Aujourd’hui, une personne condamnée pour terrorisme écope de prison à vie et ne peut prétendre à sa libération que sur avis favorable d’une commission. Ou elle peut recevoir une peine fixe dont elle devra faire les deux tiers avant de pouvoir déposer une demande de libération, soumise encore une fois à l’avis d’une commission.
De son côté, le Labour de Jeremy Corbyn a blâmé dix ans de coupes drastiques des gouvernements conservateurs dans les budgets des prisons et de la justice. Entre 2010 et 2015, un quart des postes de surveillants de prison ont été supprimés. Les prisons sont surpeuplées et les fonds alloués aux programmes de réhabilitation, drastiquement réduits. Le service de probation, qui aurait pu déceler la dangerosité de Khan et le renvoyer en prison, a été partiellement et «irrémédiablement mal» privatisé en 2014, estimait en mars, dans un rapport cinglant, sa directrice. D'après son avocat, Khan avait demandé au début de sa détention à participer à un programme de déradicalisation, mais n'y aurait pas eu accès.
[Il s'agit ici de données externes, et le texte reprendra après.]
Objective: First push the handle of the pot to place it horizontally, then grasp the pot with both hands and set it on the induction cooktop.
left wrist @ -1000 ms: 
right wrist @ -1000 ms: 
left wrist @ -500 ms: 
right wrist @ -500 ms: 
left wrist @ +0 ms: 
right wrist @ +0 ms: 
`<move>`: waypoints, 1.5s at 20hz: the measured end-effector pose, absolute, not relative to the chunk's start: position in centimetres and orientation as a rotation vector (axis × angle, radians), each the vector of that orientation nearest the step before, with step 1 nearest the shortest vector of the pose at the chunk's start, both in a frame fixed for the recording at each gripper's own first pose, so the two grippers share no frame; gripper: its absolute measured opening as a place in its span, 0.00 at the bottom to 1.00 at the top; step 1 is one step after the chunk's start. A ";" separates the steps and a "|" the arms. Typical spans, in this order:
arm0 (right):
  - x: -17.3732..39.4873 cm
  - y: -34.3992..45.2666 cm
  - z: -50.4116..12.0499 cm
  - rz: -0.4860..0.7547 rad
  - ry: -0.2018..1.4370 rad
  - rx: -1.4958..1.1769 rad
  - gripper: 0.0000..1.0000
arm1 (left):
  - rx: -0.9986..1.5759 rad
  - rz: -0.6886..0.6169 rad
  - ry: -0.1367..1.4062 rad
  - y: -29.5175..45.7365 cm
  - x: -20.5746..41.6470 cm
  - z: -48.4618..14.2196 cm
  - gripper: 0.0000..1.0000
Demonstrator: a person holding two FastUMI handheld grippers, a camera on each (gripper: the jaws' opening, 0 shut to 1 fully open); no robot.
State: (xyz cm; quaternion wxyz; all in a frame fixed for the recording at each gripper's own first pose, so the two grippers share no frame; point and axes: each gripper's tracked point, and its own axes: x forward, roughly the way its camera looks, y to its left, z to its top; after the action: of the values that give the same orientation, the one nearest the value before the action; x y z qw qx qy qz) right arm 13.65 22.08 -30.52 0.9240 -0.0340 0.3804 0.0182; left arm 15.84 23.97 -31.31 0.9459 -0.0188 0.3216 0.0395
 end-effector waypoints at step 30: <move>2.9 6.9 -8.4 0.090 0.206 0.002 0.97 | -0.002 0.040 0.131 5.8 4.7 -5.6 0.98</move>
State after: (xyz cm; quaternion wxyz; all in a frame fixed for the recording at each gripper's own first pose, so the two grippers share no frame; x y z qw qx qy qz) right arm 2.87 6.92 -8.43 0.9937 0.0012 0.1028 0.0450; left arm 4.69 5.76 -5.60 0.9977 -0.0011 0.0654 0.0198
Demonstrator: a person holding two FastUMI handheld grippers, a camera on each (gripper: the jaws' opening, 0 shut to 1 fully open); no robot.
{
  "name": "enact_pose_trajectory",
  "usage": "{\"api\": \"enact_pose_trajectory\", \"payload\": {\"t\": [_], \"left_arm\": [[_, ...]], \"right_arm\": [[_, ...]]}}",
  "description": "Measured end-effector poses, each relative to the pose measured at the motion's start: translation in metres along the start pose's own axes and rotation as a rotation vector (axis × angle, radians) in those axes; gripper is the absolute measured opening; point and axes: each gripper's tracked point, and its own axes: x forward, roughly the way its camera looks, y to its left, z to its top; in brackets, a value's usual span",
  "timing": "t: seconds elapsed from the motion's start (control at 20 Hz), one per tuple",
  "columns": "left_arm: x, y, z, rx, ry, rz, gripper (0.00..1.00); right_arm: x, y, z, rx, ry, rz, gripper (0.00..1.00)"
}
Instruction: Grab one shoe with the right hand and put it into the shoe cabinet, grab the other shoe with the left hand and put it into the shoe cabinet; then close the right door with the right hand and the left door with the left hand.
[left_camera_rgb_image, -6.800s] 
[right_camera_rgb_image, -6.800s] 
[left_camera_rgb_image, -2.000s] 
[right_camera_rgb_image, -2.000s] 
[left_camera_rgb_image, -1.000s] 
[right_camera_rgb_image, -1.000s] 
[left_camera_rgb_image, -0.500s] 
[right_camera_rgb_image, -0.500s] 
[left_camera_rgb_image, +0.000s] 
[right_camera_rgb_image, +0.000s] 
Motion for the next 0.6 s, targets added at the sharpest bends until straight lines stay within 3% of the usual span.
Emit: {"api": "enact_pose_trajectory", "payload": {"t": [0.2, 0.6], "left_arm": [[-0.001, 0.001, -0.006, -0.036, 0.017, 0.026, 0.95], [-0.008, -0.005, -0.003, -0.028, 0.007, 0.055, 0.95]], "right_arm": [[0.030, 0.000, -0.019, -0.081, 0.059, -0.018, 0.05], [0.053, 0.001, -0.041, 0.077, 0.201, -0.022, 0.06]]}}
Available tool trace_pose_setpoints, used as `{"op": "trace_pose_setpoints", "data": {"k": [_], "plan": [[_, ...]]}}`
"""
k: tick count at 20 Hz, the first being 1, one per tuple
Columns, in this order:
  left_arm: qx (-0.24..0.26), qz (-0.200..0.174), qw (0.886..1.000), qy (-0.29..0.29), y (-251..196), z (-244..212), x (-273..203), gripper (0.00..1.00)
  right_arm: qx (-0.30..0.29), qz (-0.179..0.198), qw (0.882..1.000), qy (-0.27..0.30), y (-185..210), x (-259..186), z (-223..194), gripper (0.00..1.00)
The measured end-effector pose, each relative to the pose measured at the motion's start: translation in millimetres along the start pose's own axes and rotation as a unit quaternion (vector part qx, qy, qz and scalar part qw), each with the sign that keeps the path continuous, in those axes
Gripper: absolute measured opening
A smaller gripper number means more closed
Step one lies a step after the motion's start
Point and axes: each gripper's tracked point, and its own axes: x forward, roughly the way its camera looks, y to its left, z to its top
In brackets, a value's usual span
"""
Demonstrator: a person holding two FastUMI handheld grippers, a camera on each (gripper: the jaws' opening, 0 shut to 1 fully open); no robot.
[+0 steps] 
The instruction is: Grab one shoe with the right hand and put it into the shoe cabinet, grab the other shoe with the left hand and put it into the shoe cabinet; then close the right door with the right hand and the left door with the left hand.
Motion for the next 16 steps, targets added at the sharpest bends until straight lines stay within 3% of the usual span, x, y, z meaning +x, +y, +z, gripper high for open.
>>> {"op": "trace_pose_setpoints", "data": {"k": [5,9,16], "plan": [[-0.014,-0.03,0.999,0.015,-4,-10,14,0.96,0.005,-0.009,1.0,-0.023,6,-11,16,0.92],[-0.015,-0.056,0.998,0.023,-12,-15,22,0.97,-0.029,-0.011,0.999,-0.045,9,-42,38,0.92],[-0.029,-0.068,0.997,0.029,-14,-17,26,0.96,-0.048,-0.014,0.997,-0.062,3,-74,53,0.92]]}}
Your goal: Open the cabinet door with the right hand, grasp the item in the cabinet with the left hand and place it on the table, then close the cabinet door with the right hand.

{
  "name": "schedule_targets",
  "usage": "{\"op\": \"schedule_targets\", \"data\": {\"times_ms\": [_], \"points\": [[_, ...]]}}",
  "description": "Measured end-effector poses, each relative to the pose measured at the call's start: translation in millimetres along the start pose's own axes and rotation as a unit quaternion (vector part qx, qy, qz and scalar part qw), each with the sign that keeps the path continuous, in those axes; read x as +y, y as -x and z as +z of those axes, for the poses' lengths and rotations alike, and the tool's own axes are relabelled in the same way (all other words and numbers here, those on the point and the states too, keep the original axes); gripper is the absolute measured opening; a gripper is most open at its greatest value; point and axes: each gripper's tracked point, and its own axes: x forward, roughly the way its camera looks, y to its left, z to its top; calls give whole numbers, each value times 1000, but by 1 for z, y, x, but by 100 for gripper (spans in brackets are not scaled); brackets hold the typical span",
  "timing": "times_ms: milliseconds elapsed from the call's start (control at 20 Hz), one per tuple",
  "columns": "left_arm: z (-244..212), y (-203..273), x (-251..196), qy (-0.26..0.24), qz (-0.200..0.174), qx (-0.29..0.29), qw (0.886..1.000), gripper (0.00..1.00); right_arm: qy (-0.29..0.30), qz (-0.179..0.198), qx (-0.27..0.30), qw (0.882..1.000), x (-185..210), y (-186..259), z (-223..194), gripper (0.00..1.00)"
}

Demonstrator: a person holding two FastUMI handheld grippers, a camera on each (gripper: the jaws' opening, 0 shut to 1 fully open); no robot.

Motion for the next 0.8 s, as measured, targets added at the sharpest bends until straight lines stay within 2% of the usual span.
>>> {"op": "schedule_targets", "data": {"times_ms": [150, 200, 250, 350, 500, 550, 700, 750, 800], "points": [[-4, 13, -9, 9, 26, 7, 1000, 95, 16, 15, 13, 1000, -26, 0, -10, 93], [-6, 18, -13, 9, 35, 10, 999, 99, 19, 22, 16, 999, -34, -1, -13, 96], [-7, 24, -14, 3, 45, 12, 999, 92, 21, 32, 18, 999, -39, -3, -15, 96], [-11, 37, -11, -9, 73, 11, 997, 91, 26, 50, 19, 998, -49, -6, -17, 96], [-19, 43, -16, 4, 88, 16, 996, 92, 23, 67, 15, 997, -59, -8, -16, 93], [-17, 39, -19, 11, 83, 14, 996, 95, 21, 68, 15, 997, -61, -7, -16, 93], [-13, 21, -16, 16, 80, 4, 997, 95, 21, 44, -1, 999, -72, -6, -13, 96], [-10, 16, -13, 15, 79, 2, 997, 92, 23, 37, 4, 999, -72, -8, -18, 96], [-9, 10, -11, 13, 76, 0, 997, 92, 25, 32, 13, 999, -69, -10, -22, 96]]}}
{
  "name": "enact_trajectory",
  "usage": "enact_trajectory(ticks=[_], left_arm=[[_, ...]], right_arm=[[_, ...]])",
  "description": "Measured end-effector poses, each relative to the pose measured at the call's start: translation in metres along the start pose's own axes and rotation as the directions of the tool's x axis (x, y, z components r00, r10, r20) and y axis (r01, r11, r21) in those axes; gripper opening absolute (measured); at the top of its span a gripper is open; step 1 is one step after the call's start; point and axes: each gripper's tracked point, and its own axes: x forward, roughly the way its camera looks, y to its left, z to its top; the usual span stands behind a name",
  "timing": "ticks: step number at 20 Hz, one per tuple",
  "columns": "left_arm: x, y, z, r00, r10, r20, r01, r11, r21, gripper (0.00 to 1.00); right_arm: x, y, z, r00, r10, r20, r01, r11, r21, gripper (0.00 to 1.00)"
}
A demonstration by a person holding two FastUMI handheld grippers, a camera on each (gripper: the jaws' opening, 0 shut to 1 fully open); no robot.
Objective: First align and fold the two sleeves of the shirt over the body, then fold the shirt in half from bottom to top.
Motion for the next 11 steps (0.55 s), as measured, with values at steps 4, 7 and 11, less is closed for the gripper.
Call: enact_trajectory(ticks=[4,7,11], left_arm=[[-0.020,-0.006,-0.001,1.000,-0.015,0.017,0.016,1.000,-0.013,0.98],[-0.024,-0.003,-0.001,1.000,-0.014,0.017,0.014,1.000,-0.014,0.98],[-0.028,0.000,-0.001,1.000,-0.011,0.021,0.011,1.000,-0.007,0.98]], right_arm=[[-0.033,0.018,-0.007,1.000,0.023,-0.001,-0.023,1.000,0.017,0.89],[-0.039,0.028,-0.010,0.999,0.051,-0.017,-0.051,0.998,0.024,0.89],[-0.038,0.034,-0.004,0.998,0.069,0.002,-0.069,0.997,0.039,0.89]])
Narval. Au-delà de la polémique, il faut regarder du côté des victimes et des héros. Saskia Jones et Jack Merritt étaient diplômés de l'université de Cambridge. Ils étaient très impliqués dans le programme «Learning Together», qui partageait les expériences d'ex-prisonniers et de professionnels en matière de réhabilitation. C'est au cours d'une conférence de ce programme que l'assaillant a commencé à poignarder ceux qu'il croisait dans l'escalier de l'entrée.
Des membres du public se sont alors jetés sur lui, dont deux ex-détenus, Marc Conway, qui travaille avec les services de réhabilitation, et James Ford, un meurtrier en fin de peine, de sortie pour une journée. Poursuivi sur le pont, Khan s’est retrouvé cloué au sol, aspergé par la mousse d’un extincteur et piqué par une défense de narval, devenue le symbole de cet attentat. Un cuisinier polonais, Lukasz, avait eu le réflexe de s’emparer de cette dent de cétacé de 1,50 m de long, accrochée à un mur du Fishmongers’ Hall. Un policier, de repos ce jour-là, a traversé le pont pour venir s’emparer d’un des deux couteaux brandis par le terroriste. Jusqu’à ce que ses collègues en armes, arrivés en à peine cinq minutes, entrent en scène et abattent Khan, un autre homme est resté à terre, frappant à poings nus l’assaillant, qui avait attaché autour de sa taille une ceinture d’explosifs qui s’est révélée un leurre.
Cette conjonction extraordinaire de personnalités, venues d’horizons si divers, apporte peut-être un parfait antidote à la polémique. Il n’existe pas une seule réponse au terrorisme, mais des dizaines. Et ces réponses vont bien au-delà de la durée d’une peine de prison.